Ann Surg. 2009 Feb;249(2):181-5. doi: 10.1097/SLA.0b013e31818b73dc.
Anastomotic insufficiency still remains an unsolved problem in digestive surgery. Little clinical data, regarding the impact of perioperative volume management exist, which suggest lower complication rates in intestinal surgery under restrictive volume regimens. The aim of our study was to investigate the effect of the extent of intraoperative fluid administration with crystalloids on the stability of intestinal anastomoses.

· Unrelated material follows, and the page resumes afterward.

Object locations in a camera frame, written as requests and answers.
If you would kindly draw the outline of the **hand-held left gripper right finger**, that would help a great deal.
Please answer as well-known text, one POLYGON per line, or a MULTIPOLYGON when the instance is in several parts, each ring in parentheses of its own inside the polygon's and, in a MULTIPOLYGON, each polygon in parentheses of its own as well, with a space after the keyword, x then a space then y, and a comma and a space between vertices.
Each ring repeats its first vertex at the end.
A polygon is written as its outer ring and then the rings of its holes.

Twenty-one rats were randomly assigned to 3 experimental groups (n = 7 rats/group): control group CO (9 mL kg h crystalloid infusion), volume restriction group V (-) (3 mL kg h), and animals with volume overload V (+) (36 mL kg h). After midline incision, all animals received the corresponding infusion for a 30-minute period. Infusion was continued for further 30 minutes whereas an end-to-end small bowel anastomosis was performed 15 cm proximal to the Bauhin valve with 8 nonabsorbable interrupted inverting sutures. At reoperation on the 4th postoperative day, the anastomotic segment was dissected and the bursting pressure [mmHg] was measured. As a second parameter for the quality of anastomotic healing, hydroxyproline concentration was examined with a spectrophotometric method [microg/g dry tissue]. Histologically, structural changes of the anastomotic segments were assessed by 2 pathologists. Data are given as mean +/- SEM.

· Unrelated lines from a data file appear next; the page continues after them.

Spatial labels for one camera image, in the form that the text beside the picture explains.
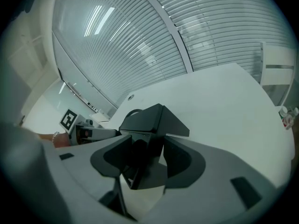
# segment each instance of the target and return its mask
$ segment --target person's arm
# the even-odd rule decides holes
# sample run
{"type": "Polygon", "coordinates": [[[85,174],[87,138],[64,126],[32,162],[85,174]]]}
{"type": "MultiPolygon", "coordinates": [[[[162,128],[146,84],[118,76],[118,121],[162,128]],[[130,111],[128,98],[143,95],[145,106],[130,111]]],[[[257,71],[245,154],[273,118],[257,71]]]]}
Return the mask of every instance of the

Anastomotic insufficiency was not seen in all animals. Bursting pressure of CO animals was 102 +/- 8 mmHg. Bursting pressure was lowest in V (+) with high volume exposure at 77 +/- 6 mmHg and significantly lower than V (-) (112 +/- 9 mmHg; P = 0.01) whereas the difference compared with the CO group did not reach significant values. Hydroxyproline concentration in V (+) (64.4 microg/g dry tissue +/- 7.7) was significantly lower compared with V (-) (91.7 microg/g dry tissue +/- 9.1) animals (P < 0.05). In all animals with volume overload a marked submucosal edema was found.

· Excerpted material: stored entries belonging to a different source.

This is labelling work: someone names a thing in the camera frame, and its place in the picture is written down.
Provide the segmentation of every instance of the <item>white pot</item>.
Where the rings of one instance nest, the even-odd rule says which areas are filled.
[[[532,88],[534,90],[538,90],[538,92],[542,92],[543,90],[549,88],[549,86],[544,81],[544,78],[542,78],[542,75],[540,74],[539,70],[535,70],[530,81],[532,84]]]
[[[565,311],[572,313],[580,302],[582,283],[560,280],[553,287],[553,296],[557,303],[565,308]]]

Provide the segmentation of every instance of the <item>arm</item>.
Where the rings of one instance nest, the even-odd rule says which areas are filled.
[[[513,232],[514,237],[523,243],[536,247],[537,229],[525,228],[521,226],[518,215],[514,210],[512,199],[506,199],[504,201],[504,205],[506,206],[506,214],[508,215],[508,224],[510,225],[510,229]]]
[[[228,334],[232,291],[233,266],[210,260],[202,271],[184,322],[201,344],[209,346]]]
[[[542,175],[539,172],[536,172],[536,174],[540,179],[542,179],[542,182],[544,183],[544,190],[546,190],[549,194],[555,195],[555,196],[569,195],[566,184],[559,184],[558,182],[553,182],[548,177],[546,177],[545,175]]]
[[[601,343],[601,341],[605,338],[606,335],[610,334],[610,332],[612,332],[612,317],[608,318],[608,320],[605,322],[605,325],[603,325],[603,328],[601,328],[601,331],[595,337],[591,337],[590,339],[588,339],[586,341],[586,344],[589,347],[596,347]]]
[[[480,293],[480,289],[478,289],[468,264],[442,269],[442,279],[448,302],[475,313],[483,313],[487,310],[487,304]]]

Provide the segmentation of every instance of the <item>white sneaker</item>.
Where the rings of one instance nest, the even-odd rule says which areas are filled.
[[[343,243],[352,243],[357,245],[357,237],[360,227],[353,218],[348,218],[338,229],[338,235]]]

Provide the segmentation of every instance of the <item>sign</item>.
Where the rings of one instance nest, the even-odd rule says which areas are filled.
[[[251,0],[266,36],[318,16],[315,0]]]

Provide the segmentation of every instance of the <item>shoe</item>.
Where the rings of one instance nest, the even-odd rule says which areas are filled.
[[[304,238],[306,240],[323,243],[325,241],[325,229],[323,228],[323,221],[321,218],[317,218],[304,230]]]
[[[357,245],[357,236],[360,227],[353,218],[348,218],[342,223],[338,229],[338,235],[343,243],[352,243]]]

We could demonstrate for the first time in a systematic investigation, that the quantity of crystalloid infusion, applied intraoperatively, has a significant impact on functional (bursting pressure) and structural (hydroxyproline) stability of intestinal anastomoses in the early postoperative period. Because the stability and quality of an intestinal anastomosis have an impact on insufficiency rates, it should be noted that volume overload may have deleterious effects on anastomotic healing and postoperative complications in digestive surgery, possibly because of a marked bowel wall edema.
吻合口漏仍是消化外科尚未解决的问题。关于围手术期容量管理的影响,临床数据较少,提示在限制性容量方案下肠道手术的并发症发生率较低。本研究的目的是探讨术中晶体液输注量对肠吻合口稳定性的影响。
将21只大鼠随机分为3个实验组(每组n = 7只大鼠):对照组CO(9 mL·kg⁻¹·h⁻¹晶体液输注)、容量限制组V(-)(3 mL·kg⁻¹·h⁻¹)和容量超负荷组V(+)(36 mL·kg⁻¹·h⁻¹)。经中线切口后,所有动物接受相应输注30分钟。继续输注30分钟,同时在距回盲瓣近端15 cm处用8根不可吸收间断内翻缝合线进行端端小肠吻合。在术后第4天再次手术时,解剖吻合段并测量破裂压力[mmHg]。作为吻合口愈合质量的第二个参数,用分光光度法检测羟脯氨酸浓度[μg/g干组织]。组织学上,由2名病理学家评估吻合段的结构变化。数据以平均值±标准误表示。
并非所有动物都出现吻合口漏。CO组动物的破裂压力为102±8 mmHg。V(+)组在高容量暴露下破裂压力最低,为77±6 mmHg,显著低于V(-)组(112±9 mmHg;P = 0.01),而与CO组相比差异未达到显著水平。V(+)组(64.4 μg/g干组织±7.7)的羟脯氨酸浓度显著低于V(-)组(91.7 μg/g干组织±9.1)动物(P < 0.05)。在所有容量超负荷的动物中均发现明显的黏膜下水肿。
我们在一项系统研究中首次证明,术中应用的晶体液输注量对术后早期肠吻合口的功能(破裂压力)和结构(羟脯氨酸)稳定性有显著影响。由于肠吻合口的稳定性和质量会影响吻合口漏发生率,应注意容量超负荷可能对消化外科的吻合口愈合和术后并发症产生有害影响,可能是由于明显的肠壁水肿。